INSTRUCTIONS FOR THE TASK: Within the material below, locate the line with "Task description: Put" and the line with "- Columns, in", then return those two lines and all lines between them, exactly as written.

SUPPLIED MATERIAL:
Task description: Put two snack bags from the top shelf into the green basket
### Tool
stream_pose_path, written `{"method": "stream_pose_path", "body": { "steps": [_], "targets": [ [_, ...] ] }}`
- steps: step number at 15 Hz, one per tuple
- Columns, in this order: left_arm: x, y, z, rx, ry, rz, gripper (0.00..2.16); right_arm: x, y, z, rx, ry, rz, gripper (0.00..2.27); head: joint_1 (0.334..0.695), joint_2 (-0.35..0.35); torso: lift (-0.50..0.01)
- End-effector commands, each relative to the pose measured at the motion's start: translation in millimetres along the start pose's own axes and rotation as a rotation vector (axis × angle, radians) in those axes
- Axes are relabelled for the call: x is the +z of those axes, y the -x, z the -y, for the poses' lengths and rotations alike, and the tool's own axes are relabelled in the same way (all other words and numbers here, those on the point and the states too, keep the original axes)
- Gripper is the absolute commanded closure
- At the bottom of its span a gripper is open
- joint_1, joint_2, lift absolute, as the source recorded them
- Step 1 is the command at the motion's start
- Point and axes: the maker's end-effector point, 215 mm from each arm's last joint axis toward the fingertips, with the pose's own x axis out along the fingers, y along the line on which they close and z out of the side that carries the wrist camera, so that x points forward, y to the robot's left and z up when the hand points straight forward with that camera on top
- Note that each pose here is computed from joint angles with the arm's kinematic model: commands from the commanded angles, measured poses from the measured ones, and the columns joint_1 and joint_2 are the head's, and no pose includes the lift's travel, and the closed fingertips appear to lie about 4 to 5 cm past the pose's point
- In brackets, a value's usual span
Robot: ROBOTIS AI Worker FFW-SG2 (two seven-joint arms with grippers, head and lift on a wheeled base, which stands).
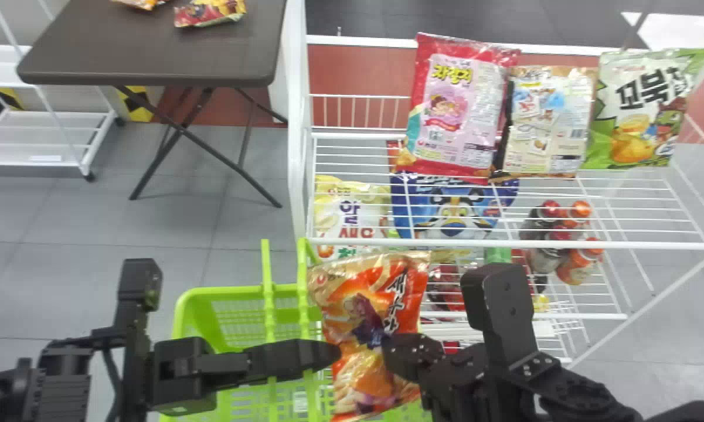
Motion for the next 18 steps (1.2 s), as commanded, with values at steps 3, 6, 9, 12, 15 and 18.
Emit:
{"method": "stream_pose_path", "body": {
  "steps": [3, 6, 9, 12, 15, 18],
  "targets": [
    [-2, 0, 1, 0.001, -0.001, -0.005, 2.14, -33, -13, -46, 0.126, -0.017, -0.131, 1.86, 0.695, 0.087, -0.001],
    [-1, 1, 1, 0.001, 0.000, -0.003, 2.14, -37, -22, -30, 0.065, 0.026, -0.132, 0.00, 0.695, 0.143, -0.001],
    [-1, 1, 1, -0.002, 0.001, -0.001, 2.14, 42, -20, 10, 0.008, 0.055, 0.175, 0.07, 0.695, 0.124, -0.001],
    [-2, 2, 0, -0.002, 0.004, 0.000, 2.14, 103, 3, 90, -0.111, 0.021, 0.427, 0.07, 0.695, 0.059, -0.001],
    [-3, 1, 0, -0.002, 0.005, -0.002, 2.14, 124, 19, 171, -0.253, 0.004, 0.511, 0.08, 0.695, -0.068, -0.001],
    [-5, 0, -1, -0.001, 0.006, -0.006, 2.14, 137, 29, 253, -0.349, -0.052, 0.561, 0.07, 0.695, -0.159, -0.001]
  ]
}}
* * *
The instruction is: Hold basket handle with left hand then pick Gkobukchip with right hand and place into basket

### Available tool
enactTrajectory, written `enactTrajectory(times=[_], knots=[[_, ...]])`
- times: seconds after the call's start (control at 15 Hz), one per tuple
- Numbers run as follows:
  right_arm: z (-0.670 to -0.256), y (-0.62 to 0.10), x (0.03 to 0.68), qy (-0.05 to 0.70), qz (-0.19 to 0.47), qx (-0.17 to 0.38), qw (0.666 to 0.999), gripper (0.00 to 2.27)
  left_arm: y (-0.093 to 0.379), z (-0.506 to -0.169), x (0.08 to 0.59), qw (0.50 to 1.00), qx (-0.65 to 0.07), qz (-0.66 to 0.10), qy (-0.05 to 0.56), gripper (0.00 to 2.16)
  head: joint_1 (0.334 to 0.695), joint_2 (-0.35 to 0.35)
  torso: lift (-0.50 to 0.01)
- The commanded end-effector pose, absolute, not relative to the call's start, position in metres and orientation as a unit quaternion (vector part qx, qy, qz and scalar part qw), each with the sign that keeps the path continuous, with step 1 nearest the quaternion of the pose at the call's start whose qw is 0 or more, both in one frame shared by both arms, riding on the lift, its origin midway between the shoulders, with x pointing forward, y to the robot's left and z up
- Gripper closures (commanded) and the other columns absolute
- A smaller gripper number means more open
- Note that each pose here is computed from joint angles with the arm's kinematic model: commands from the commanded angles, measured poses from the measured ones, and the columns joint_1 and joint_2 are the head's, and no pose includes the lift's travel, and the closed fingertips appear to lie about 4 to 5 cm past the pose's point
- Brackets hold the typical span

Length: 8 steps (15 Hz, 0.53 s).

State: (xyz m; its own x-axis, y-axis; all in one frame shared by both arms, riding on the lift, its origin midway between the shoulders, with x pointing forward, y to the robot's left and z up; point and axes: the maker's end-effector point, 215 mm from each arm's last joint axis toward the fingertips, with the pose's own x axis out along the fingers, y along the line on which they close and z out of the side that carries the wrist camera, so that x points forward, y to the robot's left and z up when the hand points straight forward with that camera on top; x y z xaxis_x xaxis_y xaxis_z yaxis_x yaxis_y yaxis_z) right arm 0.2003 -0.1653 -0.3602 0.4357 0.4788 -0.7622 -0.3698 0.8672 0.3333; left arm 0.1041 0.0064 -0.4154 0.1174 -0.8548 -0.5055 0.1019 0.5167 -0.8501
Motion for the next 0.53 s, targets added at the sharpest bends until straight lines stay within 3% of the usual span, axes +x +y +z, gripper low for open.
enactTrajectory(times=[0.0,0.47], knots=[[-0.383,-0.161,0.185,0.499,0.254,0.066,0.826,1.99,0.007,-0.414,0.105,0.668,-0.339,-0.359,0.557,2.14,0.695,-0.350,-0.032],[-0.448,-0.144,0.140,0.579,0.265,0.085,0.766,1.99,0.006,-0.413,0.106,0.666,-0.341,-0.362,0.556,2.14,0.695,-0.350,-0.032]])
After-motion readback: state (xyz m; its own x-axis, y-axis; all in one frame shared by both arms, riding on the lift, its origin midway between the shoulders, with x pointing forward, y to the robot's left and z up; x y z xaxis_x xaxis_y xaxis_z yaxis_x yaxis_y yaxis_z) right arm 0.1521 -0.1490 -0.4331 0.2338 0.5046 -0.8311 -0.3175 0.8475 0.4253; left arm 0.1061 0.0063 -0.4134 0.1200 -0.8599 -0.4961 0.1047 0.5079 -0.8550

RESPONSE:
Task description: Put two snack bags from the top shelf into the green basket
### Tool
stream_pose_path, written `{"method": "stream_pose_path", "body": { "steps": [_], "targets": [ [_, ...] ] }}`
- steps: step number at 15 Hz, one per tuple
- Columns, in this order: left_arm: x, y, z, rx, ry, rz, gripper (0.00..2.16); right_arm: x, y, z, rx, ry, rz, gripper (0.00..2.27); head: joint_1 (0.334..0.695), joint_2 (-0.35..0.35); torso: lift (-0.50..0.01)

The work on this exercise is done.